Both individuals, notably, have broken wing bones, one on the left wing and the other on the right. Both those breaks seem to have occurred in the same unusual way, with a clean, slanted fracture to the humerus, as though the force that broke the bone was applied with a twisting motion. So the researchers put their deerstalker hats on and got to work.
Notably, the Solnhofen limestones were once the silty bed of a saltwater lagoon. According to the team's reconstruction of events, the two tiny pterosaurs met their end in a powerful storm, buffeted by wild winds that broke their wing bones.
These same winds would have then hurled the fragile babies, just a week or two old, into the lagoon waters, choppy and churned up by storm conditions, facilitating sinking to the bottom. There, sediments quickly buried and gradually layered atop their remains, preserving them for eons.

The preponderance of other tiny remains in the fossil bed supports this theory. Older, mature pterosaurs would have been strong enough to withstand and survive the storms that killed their young. Of course, they would have died eventually too, but falling into the water in calm conditions would have seen their carcasses float, disarticulate, and decompose before sinking.

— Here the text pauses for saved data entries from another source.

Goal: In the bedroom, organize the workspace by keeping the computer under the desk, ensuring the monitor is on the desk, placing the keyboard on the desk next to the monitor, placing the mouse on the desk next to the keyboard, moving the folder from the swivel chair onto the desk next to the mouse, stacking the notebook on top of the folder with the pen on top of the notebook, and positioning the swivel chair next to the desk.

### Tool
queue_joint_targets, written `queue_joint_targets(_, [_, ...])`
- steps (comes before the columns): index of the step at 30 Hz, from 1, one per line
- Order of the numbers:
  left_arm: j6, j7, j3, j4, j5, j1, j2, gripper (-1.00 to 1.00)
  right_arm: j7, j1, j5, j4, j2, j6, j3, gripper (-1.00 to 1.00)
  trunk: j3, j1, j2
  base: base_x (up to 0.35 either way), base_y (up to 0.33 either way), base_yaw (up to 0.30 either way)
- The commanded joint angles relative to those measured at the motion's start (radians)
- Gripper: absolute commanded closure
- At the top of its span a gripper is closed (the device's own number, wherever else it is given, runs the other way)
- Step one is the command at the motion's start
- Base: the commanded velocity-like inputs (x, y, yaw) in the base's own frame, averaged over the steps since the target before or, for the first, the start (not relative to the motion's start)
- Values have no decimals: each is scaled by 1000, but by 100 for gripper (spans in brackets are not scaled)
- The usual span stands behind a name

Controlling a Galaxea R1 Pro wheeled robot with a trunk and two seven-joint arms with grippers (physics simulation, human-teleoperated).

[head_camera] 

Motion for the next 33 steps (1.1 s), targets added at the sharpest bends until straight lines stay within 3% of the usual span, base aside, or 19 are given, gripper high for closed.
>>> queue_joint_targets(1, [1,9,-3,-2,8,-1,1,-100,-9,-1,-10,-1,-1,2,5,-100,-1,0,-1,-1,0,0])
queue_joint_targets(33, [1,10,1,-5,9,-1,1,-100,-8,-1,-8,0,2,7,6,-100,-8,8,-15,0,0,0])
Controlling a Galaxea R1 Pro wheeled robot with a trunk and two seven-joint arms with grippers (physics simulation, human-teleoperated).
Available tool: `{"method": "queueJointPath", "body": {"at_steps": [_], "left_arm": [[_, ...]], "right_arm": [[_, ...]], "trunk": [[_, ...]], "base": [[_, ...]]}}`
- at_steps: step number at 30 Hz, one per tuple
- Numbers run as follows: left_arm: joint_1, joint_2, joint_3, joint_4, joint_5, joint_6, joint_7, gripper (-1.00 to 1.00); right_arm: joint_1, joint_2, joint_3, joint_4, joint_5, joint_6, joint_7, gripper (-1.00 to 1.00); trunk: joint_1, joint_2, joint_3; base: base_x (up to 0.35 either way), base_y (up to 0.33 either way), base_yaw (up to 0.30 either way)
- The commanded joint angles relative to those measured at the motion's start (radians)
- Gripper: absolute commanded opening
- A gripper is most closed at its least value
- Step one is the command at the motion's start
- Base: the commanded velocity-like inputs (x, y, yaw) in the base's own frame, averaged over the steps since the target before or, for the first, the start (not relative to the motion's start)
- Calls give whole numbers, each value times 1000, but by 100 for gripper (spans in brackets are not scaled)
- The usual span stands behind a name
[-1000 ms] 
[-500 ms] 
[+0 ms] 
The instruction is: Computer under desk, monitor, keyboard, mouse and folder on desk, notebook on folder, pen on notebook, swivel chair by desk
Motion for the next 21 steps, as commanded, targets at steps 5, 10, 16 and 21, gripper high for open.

So the vast majority of the pterosaur bones preserved at the bottom of the lagoon would be those of weaker, smaller individuals – a neat resolution to a long-unresolved mystery.
"For centuries, scientists believed that the Solnhofen lagoon ecosystems were dominated by small pterosaurs. But we now know this view is deeply biased," Smyth says.
"Many of these pterosaurs weren't native to the lagoon at all. Most are inexperienced juveniles that were likely living on nearby islands that were unfortunately caught up in powerful storms."
The findings have been published in Current Biology.